◆ Brief
The number needed is how many lines in these entries contain "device"; give it alone.

(Stored dataset items)
+ + + +
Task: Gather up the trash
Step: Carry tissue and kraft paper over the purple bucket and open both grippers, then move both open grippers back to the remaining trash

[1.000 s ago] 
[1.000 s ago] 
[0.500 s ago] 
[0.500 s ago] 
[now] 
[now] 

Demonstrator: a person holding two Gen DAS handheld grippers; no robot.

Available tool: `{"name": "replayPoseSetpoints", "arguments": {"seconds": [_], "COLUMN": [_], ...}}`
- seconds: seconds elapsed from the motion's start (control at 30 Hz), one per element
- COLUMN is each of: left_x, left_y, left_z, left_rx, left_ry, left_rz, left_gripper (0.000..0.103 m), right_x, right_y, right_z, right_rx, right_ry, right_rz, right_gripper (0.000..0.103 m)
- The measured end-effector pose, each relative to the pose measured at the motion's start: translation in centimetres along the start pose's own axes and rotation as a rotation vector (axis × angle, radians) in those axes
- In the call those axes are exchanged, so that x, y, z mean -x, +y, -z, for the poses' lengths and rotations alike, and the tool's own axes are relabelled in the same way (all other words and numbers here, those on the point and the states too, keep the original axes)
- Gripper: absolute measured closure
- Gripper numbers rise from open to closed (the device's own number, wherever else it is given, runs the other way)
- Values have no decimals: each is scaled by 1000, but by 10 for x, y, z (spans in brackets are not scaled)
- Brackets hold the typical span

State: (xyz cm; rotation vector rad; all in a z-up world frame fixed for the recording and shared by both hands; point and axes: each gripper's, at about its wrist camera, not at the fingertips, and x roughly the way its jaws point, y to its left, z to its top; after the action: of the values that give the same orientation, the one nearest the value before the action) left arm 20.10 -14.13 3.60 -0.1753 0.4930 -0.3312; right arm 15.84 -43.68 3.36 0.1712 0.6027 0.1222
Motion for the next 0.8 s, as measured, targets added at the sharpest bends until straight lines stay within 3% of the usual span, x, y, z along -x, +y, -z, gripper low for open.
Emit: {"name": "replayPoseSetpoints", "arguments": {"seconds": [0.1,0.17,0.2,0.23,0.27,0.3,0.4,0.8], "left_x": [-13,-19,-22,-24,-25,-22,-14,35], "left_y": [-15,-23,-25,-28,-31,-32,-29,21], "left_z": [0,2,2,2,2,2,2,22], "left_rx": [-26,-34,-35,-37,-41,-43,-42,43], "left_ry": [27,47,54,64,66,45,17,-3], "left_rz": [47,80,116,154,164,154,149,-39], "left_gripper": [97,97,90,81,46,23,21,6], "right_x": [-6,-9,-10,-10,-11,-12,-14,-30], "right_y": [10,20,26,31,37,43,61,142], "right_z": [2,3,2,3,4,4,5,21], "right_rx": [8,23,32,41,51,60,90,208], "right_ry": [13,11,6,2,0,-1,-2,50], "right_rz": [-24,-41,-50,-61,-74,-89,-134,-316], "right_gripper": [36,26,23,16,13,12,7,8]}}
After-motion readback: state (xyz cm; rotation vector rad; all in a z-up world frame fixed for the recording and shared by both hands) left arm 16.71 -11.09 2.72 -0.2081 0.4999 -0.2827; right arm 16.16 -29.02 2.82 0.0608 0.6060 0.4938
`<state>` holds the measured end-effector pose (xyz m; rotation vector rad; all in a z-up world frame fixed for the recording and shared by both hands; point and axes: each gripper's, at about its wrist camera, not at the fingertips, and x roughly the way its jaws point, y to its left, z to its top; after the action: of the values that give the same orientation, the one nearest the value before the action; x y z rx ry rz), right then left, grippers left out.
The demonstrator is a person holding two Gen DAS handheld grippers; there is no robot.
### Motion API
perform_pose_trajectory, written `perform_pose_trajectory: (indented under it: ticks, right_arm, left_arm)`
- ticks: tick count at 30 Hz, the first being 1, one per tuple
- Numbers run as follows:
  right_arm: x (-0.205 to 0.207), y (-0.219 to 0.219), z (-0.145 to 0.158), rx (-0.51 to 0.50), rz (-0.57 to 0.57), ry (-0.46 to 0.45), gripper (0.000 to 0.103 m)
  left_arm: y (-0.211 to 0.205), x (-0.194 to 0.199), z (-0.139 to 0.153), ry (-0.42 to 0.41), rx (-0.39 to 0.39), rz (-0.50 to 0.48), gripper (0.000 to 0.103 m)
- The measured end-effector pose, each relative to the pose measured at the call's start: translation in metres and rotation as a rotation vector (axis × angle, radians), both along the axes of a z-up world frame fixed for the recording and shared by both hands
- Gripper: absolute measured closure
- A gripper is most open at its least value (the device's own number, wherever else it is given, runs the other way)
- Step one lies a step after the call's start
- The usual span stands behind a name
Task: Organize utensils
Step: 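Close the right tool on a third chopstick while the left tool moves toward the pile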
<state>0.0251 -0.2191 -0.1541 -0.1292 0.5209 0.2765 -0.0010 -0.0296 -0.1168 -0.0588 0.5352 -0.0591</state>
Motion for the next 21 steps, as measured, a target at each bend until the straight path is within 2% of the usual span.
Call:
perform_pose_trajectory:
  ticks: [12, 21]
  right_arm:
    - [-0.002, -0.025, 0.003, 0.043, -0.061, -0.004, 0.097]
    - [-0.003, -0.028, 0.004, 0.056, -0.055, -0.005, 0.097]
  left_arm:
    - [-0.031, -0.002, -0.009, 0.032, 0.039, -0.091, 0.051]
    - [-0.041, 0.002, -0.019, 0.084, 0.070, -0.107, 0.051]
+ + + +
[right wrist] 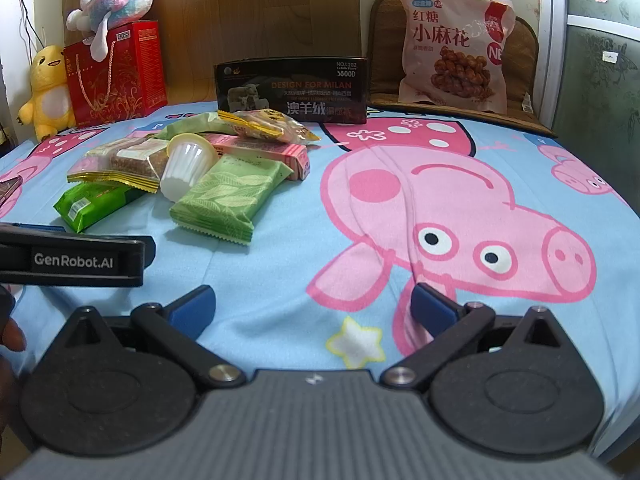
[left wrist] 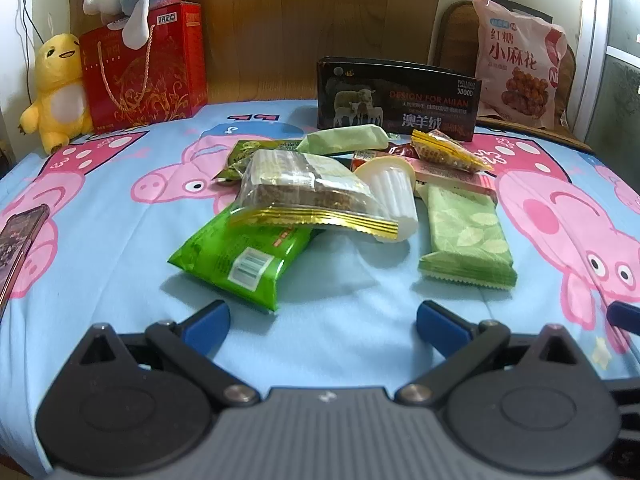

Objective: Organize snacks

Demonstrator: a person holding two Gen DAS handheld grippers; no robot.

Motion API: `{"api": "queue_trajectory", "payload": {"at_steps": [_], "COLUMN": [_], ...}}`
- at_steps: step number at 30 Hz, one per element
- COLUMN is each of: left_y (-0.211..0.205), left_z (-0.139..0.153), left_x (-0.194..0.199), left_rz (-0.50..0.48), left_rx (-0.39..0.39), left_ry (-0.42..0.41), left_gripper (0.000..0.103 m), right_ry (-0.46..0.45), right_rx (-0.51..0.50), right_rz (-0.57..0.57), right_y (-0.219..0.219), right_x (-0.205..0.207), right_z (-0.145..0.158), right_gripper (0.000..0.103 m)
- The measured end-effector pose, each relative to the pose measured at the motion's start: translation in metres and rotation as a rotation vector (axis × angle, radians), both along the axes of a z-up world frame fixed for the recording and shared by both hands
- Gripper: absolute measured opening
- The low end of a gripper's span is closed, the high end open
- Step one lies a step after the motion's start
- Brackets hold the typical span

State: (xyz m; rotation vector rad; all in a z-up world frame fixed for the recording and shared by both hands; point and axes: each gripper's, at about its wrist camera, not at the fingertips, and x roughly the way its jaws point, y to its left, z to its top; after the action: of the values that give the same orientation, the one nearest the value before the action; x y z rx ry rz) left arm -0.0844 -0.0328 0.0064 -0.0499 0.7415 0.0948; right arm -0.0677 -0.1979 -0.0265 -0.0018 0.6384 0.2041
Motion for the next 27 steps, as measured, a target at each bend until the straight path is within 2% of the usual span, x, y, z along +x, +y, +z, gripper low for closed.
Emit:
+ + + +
◆ Answer section
2